**Work task**
Filter by the string "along": return the lines of the material that contain it.

──────── Material provided ────────

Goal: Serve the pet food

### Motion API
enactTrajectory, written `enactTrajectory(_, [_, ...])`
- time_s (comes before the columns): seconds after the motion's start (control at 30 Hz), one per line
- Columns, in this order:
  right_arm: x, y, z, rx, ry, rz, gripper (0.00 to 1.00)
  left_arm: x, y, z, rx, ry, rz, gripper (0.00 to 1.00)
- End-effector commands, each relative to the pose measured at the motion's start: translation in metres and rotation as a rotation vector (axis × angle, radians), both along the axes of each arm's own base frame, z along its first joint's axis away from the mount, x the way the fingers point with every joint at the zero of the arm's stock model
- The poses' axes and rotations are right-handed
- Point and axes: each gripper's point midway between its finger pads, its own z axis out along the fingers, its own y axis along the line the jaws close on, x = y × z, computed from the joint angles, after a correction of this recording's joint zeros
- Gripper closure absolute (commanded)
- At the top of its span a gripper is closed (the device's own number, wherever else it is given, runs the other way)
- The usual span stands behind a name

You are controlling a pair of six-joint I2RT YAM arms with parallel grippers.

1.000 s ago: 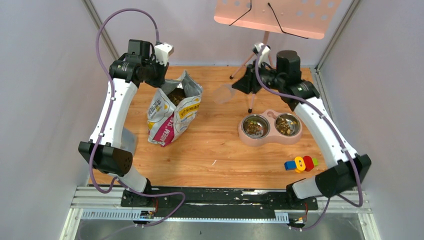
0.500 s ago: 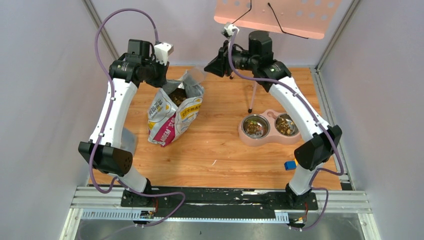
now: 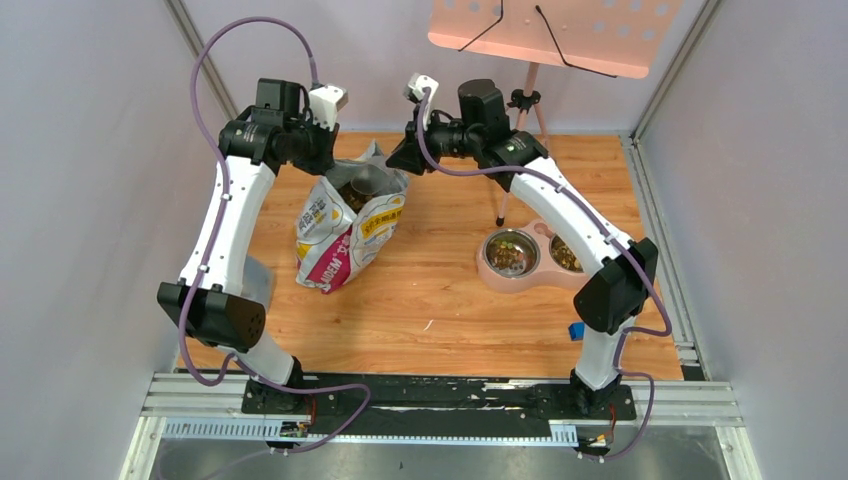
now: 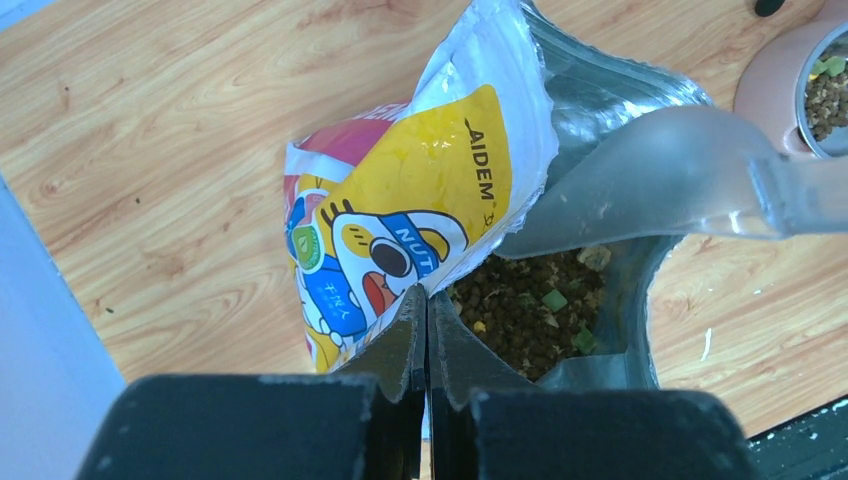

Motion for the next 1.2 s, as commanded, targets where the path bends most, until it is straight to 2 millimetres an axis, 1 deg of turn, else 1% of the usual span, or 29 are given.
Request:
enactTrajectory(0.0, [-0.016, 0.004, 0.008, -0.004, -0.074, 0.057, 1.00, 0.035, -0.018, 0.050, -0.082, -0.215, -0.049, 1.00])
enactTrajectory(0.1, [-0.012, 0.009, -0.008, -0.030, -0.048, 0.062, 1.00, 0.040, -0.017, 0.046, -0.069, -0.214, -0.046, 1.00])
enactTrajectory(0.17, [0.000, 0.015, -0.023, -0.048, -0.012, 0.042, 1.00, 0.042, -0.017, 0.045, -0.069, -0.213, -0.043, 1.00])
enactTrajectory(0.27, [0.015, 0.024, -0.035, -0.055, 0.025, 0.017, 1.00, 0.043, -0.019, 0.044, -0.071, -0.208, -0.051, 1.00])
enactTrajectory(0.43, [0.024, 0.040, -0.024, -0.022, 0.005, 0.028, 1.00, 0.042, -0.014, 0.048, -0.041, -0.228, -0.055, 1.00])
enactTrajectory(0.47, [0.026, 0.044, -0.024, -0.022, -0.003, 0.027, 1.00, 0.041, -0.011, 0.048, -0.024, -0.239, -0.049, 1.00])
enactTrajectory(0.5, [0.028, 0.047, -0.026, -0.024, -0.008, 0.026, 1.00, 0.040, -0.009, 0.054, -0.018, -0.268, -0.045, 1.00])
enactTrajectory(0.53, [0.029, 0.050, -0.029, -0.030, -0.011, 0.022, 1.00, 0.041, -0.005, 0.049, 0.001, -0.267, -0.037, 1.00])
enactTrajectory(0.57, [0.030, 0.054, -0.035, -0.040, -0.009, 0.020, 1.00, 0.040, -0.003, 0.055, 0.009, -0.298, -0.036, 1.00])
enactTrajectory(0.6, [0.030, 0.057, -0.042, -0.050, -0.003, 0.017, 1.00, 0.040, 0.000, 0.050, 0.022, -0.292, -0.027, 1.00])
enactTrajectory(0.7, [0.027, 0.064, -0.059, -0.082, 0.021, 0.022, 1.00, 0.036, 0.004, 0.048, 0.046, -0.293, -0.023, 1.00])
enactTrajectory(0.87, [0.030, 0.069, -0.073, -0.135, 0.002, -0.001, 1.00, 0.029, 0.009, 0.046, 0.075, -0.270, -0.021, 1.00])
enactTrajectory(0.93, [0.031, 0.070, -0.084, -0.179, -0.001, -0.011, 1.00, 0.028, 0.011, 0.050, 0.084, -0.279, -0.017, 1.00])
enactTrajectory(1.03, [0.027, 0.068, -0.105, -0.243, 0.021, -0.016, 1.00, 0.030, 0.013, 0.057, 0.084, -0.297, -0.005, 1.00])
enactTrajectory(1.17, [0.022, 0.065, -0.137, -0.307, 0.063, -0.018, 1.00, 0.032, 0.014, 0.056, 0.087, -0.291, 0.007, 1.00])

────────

**Response to this exercise**
- End-effector commands, each relative to the pose measured at the motion's start: translation in metres and rotation as a rotation vector (axis × angle, radians), both along the axes of each arm's own base frame, z along its first joint's axis away from the mount, x the way the fingers point with every joint at the zero of the arm's stock model
- Point and axes: each gripper's point midway between its finger pads, its own z axis out along the fingers, its own y axis along the line the jaws close on, x = y × z, computed from the joint angles, after a correction of this recording's joint zeros

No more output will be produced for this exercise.